The alchemist stood in a silent, empty corridor. To her left and right the hallway vanished in terminal darkness. Directly in front stood a single door. There was something terrible on the other side. Though the thought of facing it filled her with dread, there was nowhere else to go. She tried to open the door but the handle would not move. Suddenly, inexplicably, she found herself on the other side. The walls of the room were black, sparkling with stars. Off in the far corner lay a box of gleaming, polished onyx, the entire surface elaborately carved, made up of human bodies in various agonized poses, mouths opened in mute horror. Somehow she recognized them, knew them: alchemists now forever bound to the surface of this box. She tried to stop herself but her body would not listen, acting of its own accord as if under some compulsion. Approaching the box her trembling hands reached out to open it. Her face reflected an emerald glow as she saw what was within. She screamed but there was no sound. Then she too was part of the box, frozen, twisted, and distorted.

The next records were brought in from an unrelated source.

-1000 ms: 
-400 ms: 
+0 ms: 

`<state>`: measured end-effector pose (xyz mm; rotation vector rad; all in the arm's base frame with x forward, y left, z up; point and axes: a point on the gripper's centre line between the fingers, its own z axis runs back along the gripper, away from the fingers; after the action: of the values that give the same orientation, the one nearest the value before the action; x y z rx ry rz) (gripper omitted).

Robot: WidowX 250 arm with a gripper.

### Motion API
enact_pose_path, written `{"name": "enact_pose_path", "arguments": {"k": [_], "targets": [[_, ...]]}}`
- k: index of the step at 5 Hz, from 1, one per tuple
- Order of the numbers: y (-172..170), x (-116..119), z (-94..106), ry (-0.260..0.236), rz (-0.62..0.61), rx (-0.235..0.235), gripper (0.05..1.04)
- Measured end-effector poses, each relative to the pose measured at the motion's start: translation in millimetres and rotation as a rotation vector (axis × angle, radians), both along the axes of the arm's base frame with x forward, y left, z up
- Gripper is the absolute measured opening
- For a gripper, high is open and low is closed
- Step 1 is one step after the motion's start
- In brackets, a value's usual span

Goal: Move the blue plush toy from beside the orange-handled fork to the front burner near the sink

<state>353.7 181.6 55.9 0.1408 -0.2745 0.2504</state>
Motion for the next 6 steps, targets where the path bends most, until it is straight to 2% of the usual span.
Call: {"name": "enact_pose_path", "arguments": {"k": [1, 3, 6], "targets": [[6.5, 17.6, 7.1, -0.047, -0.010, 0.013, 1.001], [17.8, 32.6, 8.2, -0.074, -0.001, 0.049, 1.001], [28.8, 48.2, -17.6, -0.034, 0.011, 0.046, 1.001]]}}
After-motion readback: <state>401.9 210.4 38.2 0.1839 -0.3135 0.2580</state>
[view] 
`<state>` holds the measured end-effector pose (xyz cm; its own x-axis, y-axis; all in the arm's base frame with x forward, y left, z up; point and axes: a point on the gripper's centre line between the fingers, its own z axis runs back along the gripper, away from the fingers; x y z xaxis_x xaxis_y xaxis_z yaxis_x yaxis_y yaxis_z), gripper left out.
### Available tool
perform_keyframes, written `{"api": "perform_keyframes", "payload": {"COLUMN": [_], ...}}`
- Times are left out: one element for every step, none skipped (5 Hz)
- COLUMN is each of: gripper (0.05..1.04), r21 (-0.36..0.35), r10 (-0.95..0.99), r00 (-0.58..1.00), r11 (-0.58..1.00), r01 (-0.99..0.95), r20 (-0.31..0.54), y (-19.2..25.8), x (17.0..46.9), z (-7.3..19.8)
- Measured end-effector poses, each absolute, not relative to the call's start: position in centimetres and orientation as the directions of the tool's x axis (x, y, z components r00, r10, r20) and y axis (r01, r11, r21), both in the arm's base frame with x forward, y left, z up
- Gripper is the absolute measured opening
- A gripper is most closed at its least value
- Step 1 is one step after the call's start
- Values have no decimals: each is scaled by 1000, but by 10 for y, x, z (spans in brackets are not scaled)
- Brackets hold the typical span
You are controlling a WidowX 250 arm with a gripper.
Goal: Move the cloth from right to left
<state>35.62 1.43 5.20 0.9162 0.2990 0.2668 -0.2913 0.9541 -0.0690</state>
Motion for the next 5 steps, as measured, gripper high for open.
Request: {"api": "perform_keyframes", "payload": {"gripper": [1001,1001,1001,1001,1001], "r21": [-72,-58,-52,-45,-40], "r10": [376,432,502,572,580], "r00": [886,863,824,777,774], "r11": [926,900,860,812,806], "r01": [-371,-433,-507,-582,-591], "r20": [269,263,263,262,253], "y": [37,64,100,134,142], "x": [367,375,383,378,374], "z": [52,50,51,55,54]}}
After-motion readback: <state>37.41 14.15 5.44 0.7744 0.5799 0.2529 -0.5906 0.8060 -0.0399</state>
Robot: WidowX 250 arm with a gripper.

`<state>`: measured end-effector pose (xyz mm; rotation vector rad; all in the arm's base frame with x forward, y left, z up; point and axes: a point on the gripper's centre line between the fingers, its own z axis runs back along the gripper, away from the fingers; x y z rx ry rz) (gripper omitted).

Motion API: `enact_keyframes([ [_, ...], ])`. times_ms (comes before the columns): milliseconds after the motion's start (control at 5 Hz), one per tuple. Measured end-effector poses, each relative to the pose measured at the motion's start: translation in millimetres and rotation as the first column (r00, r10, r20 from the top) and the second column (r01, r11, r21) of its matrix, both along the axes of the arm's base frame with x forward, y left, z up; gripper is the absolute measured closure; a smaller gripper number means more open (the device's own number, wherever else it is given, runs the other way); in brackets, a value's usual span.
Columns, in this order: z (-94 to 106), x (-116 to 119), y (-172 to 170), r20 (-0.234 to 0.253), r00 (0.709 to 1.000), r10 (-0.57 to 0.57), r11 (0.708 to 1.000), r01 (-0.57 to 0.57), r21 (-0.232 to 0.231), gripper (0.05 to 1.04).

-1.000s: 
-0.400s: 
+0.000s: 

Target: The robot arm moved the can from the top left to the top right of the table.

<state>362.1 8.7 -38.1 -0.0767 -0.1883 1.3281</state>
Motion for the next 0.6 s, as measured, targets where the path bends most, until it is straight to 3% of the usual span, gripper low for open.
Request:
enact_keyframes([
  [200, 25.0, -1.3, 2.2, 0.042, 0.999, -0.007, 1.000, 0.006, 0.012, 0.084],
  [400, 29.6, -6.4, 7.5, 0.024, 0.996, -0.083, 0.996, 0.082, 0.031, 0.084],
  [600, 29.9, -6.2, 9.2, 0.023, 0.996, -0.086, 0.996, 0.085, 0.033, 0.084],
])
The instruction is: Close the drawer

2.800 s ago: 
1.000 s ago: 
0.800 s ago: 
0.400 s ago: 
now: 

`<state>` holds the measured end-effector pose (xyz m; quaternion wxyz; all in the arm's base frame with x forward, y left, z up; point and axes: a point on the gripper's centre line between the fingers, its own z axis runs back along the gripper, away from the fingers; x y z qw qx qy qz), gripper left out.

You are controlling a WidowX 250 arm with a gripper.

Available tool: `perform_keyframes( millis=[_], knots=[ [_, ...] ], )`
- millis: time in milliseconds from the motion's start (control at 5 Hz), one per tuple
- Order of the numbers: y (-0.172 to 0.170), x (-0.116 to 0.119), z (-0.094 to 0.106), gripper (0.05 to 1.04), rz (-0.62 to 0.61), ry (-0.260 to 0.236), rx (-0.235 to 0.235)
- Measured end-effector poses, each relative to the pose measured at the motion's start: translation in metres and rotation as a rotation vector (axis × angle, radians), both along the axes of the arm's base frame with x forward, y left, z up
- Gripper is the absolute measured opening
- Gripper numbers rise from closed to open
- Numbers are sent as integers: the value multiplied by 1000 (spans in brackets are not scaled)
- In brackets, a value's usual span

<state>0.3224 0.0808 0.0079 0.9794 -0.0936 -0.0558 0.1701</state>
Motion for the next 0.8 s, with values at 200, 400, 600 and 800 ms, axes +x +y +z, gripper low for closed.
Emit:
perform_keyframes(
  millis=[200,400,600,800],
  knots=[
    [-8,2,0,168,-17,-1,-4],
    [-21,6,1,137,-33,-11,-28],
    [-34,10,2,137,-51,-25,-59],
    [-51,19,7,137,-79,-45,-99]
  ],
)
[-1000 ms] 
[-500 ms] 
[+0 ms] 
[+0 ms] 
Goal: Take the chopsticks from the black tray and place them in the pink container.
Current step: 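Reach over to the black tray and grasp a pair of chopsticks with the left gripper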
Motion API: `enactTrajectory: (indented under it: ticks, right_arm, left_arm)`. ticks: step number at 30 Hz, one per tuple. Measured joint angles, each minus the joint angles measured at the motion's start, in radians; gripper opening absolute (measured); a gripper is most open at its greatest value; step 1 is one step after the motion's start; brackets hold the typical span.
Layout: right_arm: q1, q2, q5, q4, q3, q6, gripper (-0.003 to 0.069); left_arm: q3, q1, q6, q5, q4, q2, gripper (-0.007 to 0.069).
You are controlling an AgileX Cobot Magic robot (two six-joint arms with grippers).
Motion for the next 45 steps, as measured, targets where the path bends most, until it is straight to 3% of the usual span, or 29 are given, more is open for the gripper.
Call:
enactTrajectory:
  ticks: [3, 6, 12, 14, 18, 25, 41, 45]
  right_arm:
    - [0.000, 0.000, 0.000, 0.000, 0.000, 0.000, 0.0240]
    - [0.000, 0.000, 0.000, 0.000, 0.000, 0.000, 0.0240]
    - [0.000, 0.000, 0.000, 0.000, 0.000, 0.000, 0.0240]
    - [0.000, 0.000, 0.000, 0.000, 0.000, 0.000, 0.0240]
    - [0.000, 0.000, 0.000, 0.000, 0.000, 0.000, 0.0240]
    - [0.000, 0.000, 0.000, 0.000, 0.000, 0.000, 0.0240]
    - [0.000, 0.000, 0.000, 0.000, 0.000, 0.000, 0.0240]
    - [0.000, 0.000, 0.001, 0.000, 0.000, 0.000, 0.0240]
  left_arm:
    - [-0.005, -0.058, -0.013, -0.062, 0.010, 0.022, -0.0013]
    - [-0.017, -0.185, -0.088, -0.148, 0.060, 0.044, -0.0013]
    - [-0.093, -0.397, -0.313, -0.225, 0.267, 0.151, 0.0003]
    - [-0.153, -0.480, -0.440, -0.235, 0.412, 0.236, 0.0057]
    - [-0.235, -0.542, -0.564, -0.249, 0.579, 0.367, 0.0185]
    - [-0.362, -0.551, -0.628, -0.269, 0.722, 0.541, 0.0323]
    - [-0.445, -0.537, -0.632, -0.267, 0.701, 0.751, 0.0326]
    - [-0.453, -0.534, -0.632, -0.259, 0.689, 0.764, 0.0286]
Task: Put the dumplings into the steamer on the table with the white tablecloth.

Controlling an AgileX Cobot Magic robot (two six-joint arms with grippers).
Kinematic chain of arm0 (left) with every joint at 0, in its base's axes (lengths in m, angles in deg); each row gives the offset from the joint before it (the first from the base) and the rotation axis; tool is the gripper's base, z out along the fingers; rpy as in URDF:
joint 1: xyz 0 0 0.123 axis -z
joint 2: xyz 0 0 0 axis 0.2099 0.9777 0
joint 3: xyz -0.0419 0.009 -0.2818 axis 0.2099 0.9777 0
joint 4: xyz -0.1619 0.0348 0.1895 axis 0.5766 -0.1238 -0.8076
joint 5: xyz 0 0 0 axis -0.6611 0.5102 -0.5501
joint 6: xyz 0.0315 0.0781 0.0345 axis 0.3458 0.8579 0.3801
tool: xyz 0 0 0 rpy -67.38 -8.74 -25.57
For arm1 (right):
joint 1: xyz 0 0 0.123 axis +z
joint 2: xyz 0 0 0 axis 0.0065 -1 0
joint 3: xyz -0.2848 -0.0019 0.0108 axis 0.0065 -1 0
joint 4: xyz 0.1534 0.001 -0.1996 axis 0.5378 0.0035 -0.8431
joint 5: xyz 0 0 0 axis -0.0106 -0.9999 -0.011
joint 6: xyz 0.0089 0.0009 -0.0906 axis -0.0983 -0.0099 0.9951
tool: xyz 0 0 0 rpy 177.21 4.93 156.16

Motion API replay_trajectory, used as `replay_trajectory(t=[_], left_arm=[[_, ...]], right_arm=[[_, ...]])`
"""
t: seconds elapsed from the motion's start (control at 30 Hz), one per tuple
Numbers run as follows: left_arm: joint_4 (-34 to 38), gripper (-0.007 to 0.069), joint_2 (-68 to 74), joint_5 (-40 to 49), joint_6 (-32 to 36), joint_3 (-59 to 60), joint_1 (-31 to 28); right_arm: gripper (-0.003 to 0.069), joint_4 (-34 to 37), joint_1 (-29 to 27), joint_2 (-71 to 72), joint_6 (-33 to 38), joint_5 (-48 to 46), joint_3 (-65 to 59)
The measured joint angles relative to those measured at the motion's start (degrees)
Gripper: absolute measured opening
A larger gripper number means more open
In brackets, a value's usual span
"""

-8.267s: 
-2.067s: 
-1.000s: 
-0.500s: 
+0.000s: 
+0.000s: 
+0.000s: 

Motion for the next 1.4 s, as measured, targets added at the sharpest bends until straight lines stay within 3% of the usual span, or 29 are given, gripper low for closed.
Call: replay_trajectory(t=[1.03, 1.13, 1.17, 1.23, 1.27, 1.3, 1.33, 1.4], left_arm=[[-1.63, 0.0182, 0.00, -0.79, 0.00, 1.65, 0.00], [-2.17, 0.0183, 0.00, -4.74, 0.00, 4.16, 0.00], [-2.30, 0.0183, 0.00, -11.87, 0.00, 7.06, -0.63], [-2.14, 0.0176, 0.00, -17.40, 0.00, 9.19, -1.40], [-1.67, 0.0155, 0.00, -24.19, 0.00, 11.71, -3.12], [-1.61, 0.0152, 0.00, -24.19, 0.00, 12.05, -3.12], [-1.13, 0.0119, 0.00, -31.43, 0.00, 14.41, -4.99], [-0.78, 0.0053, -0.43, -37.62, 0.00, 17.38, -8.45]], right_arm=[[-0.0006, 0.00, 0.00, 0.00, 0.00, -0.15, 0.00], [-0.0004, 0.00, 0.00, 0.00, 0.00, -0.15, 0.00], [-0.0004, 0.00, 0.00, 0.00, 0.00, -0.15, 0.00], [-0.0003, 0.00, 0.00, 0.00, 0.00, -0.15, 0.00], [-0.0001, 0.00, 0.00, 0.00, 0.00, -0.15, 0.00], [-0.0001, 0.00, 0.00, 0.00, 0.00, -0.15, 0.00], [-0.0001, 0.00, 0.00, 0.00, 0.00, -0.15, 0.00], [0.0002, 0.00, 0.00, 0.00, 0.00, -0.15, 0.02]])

Wearing drab prison garb she sat up in a cold sweat, wiping her long black hair from her face. The nightmare was always the same, tonight as before, a continuing echo of her criminal past. Everyone had expected the death sentence at her trial, but someone or some group had intervened. One of the few things that remained clear in her memory of that time was an image of a single man in uniform, sitting emotionless while the rest of the gallery at her trial erupted in paroxysms of anger. She knew him. He was blonde, with blue eyes, and he stared at her with a face that could not be read. Was he happy, sad, mad, angry, or indifferent about her fate? She couldn’t tell. More than anything she wanted to know what he felt, and why.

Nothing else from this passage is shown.